→ **What is required**: Search the data below for the string "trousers" and copy all lines where it shows up.

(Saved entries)
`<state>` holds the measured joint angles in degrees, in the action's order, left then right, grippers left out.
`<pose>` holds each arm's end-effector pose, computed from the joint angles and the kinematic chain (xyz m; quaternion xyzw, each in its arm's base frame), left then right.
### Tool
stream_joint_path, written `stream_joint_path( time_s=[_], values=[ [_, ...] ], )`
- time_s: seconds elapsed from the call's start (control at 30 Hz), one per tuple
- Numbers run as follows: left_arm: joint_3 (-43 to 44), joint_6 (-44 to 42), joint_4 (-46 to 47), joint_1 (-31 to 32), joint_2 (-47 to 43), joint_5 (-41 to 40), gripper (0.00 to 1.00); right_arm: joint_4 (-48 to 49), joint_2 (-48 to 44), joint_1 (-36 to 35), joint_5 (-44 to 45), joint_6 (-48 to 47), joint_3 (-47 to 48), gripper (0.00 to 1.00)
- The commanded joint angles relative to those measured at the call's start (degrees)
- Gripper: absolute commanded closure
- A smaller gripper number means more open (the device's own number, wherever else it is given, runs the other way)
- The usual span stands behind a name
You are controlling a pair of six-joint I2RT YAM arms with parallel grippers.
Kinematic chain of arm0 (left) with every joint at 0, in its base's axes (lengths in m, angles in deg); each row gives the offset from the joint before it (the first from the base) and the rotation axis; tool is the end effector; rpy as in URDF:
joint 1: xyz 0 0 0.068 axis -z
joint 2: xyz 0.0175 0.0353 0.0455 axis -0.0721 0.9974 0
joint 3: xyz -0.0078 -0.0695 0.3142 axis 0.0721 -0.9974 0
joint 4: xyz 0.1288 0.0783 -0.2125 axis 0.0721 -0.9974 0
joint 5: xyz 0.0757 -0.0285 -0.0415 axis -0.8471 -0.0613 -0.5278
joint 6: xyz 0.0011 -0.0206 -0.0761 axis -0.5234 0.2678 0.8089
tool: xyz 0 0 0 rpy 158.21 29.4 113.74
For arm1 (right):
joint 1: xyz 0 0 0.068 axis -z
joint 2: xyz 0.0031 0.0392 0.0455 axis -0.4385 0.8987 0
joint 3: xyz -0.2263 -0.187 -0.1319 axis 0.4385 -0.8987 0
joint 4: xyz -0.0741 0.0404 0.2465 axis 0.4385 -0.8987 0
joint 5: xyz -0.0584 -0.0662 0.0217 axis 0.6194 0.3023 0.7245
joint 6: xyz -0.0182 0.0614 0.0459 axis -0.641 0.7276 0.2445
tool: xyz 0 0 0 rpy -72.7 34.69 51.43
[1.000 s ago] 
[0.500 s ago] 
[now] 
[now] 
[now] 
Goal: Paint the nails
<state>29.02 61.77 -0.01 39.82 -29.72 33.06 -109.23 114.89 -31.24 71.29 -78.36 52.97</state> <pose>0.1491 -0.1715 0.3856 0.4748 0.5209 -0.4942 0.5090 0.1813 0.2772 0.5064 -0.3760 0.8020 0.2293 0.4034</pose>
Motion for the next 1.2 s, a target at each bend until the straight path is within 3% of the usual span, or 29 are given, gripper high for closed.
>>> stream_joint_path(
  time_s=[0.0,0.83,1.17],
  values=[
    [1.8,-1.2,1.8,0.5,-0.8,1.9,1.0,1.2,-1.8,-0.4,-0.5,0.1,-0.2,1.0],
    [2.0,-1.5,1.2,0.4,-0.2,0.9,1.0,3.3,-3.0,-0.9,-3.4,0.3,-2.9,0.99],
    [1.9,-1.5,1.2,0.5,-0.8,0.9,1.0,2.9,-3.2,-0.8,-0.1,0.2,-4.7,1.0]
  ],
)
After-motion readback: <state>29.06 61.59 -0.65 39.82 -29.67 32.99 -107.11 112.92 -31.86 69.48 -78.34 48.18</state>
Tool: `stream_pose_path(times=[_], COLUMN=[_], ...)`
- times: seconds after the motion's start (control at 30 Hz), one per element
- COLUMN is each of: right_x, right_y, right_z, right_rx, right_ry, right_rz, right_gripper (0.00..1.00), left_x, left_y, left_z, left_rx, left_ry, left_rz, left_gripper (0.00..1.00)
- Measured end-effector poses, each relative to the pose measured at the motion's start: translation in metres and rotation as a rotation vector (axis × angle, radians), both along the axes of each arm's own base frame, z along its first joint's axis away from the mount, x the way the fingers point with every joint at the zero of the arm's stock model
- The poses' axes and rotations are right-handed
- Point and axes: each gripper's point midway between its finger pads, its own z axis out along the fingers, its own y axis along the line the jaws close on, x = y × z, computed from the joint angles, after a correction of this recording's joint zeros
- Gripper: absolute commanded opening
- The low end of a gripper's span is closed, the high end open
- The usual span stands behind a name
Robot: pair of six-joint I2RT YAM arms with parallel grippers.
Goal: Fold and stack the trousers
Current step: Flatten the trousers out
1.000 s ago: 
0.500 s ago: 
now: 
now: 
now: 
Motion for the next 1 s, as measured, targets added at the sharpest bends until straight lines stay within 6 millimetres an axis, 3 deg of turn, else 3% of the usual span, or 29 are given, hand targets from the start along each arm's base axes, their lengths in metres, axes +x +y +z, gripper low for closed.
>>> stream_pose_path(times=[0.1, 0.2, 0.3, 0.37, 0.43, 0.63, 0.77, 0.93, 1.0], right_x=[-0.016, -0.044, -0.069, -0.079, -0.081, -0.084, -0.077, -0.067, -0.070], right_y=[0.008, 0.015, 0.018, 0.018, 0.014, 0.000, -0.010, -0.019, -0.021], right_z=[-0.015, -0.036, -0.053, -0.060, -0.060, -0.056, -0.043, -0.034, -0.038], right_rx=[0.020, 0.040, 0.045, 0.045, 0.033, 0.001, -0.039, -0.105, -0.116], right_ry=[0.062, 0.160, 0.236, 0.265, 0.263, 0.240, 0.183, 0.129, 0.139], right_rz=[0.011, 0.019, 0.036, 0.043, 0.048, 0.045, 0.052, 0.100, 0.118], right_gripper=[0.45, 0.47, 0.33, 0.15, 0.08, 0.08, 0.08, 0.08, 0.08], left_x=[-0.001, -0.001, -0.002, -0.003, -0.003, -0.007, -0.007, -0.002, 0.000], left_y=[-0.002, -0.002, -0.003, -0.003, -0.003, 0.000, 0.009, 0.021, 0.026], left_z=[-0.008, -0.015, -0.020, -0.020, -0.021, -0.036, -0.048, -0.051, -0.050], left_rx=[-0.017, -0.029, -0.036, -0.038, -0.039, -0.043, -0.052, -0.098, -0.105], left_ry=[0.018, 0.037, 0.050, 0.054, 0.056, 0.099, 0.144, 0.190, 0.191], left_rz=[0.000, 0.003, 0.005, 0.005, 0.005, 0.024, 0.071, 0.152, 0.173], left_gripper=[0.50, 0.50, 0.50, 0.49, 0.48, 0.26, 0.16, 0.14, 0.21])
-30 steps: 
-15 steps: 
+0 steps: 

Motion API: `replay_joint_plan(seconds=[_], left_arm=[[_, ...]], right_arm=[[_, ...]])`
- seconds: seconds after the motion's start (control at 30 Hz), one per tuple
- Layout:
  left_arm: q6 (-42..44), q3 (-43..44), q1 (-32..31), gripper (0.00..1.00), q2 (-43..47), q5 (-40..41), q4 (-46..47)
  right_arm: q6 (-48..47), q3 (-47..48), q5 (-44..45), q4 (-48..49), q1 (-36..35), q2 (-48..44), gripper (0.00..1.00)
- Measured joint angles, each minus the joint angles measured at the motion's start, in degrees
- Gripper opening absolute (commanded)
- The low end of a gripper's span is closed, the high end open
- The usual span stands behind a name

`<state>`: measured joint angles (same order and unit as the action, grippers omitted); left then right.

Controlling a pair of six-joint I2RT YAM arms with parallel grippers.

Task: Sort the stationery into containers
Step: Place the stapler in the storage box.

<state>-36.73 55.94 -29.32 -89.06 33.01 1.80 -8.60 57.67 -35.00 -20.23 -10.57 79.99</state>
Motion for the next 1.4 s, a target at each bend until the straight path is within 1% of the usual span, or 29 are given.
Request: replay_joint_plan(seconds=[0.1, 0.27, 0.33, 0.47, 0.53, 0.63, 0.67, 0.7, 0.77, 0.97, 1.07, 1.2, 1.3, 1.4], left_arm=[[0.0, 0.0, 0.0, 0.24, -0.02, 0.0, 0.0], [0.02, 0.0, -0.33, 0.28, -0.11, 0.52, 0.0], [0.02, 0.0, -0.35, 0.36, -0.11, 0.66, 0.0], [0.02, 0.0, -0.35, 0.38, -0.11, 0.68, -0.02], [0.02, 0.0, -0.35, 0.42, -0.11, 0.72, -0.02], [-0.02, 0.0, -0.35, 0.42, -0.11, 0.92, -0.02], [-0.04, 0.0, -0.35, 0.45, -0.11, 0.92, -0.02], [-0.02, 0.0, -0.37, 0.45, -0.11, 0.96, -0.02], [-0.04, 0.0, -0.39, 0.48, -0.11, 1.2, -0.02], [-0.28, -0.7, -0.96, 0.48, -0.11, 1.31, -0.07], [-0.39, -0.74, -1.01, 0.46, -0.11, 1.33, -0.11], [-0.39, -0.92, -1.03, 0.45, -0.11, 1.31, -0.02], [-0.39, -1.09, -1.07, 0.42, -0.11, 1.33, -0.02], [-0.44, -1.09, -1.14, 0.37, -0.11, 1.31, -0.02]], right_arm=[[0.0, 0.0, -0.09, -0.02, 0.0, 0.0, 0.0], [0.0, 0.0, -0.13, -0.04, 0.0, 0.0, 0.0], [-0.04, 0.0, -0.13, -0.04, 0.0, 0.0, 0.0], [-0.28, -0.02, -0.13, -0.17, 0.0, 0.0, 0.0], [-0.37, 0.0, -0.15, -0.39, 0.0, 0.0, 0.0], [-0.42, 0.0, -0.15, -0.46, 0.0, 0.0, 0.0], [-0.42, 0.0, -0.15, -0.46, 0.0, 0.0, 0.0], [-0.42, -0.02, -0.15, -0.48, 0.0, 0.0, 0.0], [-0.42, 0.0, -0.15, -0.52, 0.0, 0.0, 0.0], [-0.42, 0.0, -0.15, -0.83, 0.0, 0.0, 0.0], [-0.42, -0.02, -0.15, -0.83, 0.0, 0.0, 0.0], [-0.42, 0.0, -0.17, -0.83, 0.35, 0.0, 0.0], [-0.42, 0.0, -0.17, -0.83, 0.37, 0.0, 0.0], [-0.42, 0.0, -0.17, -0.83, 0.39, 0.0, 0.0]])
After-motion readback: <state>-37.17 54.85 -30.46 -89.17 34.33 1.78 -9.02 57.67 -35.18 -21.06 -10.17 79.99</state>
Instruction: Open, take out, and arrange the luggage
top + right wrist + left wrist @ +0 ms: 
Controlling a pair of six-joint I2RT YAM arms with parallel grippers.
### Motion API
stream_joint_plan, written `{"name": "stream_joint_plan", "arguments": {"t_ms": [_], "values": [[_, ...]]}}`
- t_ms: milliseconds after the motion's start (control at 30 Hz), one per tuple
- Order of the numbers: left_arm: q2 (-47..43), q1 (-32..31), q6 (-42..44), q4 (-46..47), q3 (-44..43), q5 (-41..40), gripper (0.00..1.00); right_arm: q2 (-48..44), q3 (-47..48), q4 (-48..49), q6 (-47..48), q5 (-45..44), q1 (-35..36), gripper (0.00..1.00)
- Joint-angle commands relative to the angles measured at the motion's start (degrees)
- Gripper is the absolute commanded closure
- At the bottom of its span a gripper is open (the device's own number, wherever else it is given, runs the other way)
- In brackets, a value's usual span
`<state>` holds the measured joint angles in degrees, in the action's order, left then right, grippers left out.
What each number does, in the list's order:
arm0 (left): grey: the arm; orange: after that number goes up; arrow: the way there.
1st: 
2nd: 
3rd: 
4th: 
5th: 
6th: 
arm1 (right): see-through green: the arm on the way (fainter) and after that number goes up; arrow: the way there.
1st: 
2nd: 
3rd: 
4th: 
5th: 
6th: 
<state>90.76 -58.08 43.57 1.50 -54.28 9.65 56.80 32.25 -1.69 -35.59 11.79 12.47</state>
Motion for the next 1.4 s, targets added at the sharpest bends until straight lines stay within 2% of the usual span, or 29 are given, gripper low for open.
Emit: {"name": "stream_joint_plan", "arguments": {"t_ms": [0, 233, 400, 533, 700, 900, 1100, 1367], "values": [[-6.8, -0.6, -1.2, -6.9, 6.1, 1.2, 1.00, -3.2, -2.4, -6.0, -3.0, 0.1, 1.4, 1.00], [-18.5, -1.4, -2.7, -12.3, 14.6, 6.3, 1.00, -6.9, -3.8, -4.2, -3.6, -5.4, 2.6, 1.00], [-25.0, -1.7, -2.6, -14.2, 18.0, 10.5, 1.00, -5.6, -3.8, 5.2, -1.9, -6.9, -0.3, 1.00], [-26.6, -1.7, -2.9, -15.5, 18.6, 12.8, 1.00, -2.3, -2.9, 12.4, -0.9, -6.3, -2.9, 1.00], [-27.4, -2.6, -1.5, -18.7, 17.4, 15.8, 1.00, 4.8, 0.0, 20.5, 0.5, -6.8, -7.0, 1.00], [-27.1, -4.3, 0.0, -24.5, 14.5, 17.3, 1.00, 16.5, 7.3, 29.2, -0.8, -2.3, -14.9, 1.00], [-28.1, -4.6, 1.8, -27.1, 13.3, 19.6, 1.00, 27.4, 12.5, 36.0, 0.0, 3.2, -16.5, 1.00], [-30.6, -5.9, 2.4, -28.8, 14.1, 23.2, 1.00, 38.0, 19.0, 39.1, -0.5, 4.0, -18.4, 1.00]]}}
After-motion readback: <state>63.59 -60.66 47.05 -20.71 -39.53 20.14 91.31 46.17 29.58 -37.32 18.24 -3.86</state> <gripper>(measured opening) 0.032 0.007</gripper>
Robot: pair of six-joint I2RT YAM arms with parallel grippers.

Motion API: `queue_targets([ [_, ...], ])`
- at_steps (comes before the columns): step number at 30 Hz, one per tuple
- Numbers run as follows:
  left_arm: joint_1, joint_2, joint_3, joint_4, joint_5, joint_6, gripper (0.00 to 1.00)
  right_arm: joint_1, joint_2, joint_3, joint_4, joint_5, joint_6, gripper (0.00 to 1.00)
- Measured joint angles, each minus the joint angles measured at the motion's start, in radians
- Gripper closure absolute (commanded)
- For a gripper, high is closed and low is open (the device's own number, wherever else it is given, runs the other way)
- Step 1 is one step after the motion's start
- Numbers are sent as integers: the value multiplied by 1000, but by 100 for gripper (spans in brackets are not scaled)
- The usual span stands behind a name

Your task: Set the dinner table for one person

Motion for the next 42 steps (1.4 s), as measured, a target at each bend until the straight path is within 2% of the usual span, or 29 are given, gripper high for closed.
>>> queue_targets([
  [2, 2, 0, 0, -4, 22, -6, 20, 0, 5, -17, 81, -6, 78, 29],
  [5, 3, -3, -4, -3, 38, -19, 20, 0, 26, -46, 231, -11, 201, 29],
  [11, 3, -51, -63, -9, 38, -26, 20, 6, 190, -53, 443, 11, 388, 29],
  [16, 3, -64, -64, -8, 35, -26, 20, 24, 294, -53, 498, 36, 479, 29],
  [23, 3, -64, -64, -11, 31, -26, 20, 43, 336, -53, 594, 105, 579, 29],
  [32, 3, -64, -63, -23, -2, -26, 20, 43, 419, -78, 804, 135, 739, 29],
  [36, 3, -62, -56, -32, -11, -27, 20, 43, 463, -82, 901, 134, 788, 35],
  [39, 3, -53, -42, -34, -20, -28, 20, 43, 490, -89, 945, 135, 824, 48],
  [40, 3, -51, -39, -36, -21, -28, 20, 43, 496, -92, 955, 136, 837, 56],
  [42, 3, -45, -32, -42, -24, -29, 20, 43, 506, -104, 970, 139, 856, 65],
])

→ **Answer space**:
Goal: Fold and stack the trousers
Current step: Flatten the trousers out

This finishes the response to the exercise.